If you have any trouble with running jobs on Aether, first check the comprehensive The SLURM job manager page. Then, if your questions aren’t answered there, feel free to contact us at lamos_it+aether@groups.uni-bremen.de. Tell us the job ID of the job in question. Also provide us with what script you ran and the error and output files as well. The output of module list is helpful, too.

A note on requesting memory (--mem or --mem-per-cpu)

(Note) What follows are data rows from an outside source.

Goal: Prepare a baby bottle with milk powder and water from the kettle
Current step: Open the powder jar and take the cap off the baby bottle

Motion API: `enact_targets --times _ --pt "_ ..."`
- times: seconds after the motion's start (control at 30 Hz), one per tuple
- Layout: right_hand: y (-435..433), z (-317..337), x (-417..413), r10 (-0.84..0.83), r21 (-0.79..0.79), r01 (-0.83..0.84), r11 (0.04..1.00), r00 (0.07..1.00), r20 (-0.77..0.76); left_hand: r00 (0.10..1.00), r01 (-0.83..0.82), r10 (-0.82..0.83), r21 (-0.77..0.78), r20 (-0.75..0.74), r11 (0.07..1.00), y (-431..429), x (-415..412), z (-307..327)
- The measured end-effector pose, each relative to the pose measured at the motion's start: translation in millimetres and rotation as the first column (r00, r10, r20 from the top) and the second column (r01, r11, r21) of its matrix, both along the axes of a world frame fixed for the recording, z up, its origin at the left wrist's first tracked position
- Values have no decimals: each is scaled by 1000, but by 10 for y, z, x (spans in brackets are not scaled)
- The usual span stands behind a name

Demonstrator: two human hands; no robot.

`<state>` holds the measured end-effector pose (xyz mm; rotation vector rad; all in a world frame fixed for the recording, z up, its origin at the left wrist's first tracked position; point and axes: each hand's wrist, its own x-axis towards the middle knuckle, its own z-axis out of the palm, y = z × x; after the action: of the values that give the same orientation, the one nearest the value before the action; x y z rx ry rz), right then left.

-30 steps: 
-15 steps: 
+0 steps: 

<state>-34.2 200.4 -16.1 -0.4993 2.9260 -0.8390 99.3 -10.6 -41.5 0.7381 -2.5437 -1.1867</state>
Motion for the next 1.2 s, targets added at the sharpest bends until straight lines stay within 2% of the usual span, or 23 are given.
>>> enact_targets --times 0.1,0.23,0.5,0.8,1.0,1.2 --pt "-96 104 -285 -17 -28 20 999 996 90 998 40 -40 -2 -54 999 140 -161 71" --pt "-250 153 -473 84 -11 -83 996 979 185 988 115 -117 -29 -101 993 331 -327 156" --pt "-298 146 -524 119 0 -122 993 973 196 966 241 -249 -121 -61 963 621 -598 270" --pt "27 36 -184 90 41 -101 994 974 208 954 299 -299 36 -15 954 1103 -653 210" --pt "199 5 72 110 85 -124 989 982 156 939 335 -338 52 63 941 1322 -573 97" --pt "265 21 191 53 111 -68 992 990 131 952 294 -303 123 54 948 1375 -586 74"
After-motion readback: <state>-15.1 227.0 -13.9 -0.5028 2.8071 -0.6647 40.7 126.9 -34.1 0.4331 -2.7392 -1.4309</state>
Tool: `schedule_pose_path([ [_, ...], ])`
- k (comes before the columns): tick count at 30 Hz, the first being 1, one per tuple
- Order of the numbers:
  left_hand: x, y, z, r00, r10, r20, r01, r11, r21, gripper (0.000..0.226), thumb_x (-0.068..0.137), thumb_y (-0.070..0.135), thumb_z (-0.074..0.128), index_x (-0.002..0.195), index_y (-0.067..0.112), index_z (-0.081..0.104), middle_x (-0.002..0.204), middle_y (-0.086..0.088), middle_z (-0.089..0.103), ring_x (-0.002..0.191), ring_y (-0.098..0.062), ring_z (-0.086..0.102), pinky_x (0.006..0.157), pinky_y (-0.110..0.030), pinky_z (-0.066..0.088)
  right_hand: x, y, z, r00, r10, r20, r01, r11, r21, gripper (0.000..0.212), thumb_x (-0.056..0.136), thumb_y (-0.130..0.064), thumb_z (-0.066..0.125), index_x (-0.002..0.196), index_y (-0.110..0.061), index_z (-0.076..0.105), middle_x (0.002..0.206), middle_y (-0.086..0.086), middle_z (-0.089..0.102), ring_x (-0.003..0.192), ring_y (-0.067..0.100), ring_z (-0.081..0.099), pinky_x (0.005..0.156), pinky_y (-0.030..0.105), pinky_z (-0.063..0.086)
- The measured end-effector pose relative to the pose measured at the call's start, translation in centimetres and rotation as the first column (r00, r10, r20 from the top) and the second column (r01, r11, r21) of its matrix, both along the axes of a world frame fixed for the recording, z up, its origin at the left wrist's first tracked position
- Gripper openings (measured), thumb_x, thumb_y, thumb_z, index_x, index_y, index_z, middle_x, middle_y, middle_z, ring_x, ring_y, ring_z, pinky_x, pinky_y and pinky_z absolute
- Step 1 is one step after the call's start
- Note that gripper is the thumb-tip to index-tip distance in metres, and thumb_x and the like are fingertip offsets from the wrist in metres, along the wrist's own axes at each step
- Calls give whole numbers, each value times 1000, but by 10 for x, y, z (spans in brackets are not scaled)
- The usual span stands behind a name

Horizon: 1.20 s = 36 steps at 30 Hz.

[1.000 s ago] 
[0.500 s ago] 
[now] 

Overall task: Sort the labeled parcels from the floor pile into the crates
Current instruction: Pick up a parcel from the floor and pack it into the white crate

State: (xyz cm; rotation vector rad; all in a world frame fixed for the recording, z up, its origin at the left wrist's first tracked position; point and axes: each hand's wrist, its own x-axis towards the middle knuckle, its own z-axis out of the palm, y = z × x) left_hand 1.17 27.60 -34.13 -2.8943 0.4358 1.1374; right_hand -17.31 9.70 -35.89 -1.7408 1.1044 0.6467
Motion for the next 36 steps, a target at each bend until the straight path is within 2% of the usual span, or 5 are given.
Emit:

In SLURM you must declare how much memory you are using for your job using the --mem or --mem-per-cpu command switches. By default SLURM assumes you need 4520 MB per CPU. If you don’t request enough the job can be terminated, often times without very useful information (error files can show segfault, file write errors, etc. that are downstream symptoms). If you request too much, it can increase your wait time (it’s harder to allocate a lot of memory than a little) and crowd out jobs for other users. Please also note that your job’s priority is calculated based on the portion of the computing resources (memory and CPU) it has requested and the computing resources your previous jobs have already consumed. Thus, large memory requests will lower your job’s priority and the scheduler may take a long time to fit your job into the cluster.

You can view the runtime and actual memory usage for a job after a stated time (specified using --starttime or -S; default is 00:00:00 of the current day)

sacct -j JOBID --format=JobID,JobName,ReqMem,MaxRSS,Elapsed --starttime YYYY-MM-DD[THH:MM[:SS]]

where JOBID is the numeric job ID of a past job:

$ sacct -j 839209 --format=JobID,JobName,ReqMem,MaxRSS,Elapsed --starttime 2019-09-05T00:00:00
       JobID    JobName     ReqMem     MaxRSS    Elapsed
------------ ---------- ---------- ---------- ----------
839209       showlimits     4520Mc              00:00:31
839209.batch      batch     4520Mc      2136K   00:00:31

The .batch portion of the job is usually what you’re looking for, but the output may vary. This job had a maximum memory footprint of about 2MB, and took a little over 30 seconds to run.